_AIM OF THE EXERCISE_. Copy out every line holding the string "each" from the records below.

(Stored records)

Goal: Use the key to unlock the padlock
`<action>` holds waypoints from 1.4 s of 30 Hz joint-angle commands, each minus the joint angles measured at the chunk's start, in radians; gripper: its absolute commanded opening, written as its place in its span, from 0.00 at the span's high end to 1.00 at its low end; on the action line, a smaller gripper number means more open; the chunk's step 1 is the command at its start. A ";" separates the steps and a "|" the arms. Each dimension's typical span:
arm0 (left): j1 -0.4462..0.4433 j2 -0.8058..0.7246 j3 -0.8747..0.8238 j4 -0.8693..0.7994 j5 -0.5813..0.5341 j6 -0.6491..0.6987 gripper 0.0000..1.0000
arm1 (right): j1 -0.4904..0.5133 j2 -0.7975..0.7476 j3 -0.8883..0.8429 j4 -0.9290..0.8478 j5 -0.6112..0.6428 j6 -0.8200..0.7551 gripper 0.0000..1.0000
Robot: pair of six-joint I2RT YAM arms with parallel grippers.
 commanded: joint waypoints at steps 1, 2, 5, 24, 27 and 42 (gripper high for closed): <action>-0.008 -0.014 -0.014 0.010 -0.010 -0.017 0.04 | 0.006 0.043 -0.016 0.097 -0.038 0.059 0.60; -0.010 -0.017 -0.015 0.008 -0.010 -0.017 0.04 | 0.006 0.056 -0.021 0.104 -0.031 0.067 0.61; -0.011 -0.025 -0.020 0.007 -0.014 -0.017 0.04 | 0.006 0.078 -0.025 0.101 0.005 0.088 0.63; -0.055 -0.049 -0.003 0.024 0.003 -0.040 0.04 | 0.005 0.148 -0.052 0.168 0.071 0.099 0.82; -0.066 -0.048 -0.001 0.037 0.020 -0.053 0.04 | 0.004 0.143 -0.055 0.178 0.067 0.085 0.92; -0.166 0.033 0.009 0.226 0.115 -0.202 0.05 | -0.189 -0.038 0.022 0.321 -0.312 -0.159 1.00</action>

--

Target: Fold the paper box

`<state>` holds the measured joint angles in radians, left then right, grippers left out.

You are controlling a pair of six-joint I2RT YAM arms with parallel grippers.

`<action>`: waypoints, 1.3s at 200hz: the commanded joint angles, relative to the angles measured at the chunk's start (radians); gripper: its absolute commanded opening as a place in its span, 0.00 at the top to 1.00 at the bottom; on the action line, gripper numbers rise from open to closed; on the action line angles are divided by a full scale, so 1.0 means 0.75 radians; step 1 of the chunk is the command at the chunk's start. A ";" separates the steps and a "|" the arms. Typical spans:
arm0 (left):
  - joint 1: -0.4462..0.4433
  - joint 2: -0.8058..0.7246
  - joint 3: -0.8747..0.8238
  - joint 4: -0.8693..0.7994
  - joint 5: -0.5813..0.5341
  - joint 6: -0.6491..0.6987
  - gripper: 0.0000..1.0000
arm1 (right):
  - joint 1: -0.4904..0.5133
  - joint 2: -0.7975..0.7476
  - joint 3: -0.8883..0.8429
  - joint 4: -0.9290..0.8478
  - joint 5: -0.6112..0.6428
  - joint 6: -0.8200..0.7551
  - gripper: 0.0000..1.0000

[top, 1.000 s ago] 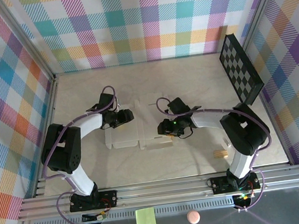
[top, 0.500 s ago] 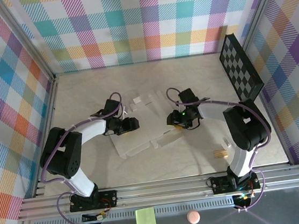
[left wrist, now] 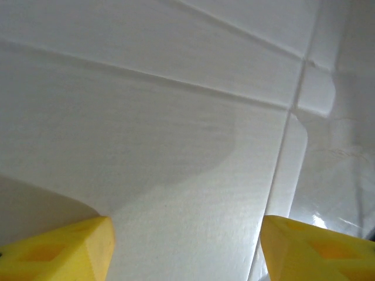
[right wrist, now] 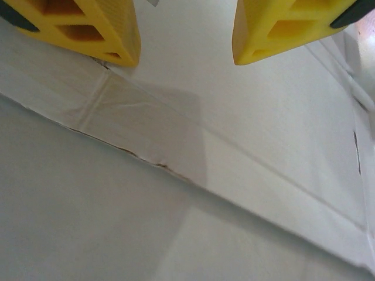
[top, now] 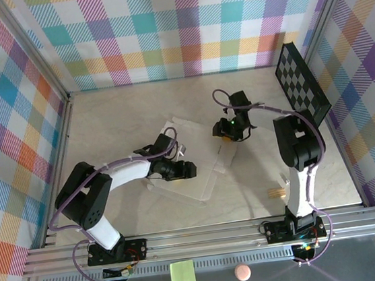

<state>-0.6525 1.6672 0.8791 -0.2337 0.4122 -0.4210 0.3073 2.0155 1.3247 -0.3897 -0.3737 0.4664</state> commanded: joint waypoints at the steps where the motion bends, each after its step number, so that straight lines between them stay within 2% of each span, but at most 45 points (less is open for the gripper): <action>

_FINAL ANSWER_.
`<action>` holds waypoints from 1.4 s of 30 Hz joint-angle commands, each minus the joint angles measured at the chunk's start, in radians; gripper: its absolute commanded opening, written as its place in its span, from 0.00 at the span's high end to 1.00 at its low end; on the action line, a smaller gripper number means more open; the chunk's step 1 is the command at its start. A ";" separates the steps and a "|" the arms. Each dimension's typical span:
<state>-0.6525 1.6672 0.8791 -0.2337 0.4122 -0.4210 0.3073 2.0155 1.3247 -0.3897 -0.3737 0.4664</state> commanded: joint waypoints at the steps where the motion bends, each after its step number, so that straight lines between them stay within 2% of each span, but at most 45 points (less is open for the gripper): <action>

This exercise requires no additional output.